Looking to the future, we are also seeking input through an RFI on the following concepts related to the evolution of the SIM Initiative:
- Partnering with states to implement delivery and payment models across multiple payers in a state that could qualify as Advanced Alternative Payment Models (APMs) or Advanced Other Payer APMs under the proposed Quality Payment Program, making it easier for eligible clinicians in a state to become qualifying APM participants and earn the APM incentive;
- Implementing financial accountability for health outcomes for an entire state’s population;
- Assessing the impact of specific care interventions across multiple states, and;
- Facilitating alignment of state and federal payment and service delivery reform efforts, and streamline interaction between the Federal government and states.

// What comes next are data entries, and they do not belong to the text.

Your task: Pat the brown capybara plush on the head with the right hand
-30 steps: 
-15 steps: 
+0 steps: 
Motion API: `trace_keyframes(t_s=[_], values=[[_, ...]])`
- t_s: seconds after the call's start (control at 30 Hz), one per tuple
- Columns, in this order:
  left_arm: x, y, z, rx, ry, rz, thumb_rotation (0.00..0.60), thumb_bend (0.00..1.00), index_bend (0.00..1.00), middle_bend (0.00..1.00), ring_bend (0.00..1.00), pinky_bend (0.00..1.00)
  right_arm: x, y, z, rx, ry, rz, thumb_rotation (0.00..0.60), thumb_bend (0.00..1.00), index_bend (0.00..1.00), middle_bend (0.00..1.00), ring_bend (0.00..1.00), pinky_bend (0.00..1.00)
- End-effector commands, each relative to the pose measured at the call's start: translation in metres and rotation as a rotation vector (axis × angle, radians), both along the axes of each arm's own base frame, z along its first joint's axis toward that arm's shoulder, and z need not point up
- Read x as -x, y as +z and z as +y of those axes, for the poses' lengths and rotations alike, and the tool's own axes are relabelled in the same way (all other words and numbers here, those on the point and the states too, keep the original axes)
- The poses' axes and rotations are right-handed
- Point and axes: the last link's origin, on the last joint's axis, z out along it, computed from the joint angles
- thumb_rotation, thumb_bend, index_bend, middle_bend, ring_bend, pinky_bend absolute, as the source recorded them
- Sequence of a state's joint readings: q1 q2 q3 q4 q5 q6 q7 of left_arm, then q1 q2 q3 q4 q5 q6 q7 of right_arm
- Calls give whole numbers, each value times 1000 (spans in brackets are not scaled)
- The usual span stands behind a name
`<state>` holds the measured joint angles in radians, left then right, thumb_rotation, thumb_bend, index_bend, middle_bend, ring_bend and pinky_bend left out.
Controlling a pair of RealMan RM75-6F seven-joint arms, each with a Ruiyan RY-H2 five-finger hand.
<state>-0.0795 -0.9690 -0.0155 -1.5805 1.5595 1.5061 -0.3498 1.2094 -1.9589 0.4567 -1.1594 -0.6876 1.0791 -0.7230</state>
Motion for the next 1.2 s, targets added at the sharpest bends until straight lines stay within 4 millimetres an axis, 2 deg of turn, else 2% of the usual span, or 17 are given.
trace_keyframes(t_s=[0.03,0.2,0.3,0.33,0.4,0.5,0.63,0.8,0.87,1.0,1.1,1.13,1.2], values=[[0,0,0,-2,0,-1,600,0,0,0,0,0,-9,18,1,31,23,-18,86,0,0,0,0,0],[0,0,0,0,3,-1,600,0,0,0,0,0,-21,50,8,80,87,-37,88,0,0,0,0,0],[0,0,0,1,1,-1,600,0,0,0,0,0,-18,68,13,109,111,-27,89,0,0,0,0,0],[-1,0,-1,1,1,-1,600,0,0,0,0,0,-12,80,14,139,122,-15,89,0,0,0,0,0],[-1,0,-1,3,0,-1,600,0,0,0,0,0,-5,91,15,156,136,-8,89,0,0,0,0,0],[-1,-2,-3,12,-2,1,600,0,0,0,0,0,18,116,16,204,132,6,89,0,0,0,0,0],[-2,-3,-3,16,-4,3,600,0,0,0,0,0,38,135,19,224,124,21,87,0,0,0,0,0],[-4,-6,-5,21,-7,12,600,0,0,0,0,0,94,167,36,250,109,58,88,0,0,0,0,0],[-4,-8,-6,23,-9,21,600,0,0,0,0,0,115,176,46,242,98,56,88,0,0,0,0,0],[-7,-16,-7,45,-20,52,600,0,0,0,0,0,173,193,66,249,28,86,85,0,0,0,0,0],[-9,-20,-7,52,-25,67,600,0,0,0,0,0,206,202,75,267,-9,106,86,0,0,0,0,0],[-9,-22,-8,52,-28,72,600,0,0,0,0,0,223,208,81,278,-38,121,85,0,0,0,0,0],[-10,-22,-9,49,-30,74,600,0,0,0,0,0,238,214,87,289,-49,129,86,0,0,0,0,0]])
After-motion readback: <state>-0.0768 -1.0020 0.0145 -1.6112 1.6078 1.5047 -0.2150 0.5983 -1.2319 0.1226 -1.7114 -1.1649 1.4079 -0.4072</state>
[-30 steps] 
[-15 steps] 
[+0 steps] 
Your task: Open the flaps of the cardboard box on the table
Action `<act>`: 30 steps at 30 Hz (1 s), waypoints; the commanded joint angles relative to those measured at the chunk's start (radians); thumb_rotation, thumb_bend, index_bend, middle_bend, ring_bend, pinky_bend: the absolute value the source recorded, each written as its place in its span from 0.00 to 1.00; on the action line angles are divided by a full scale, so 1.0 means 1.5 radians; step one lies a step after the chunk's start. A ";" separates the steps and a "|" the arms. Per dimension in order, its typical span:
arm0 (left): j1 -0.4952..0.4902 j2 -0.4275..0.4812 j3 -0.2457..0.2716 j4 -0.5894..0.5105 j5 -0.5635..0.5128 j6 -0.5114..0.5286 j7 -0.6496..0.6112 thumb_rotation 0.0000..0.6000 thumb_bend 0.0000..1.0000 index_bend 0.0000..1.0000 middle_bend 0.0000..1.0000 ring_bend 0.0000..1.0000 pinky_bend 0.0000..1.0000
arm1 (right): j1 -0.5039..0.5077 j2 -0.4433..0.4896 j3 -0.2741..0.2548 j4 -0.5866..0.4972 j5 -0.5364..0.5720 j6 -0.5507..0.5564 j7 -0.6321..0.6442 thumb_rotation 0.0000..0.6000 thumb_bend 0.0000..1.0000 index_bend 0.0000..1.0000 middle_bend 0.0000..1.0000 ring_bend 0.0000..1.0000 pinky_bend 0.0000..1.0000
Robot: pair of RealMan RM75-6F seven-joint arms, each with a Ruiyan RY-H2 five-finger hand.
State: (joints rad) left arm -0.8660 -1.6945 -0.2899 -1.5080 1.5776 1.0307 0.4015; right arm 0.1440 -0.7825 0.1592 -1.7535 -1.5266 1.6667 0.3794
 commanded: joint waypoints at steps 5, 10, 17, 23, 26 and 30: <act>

For more information on the RFI, please visit this website. To be assured consideration, RFI comments must be received by October 28, 2016. Comments should be submitted electronically to: SIM.RFI@cms.hhs.gov with “RFI” in the subject line.
CMS supports states through SIM and other innovation efforts to move towards this vision of multi-payer delivery system reform across an entire state. Health system transformation and improvement happens at the state and local level and CMS will continue to support states in their transformation journey to improve care for people across the nation.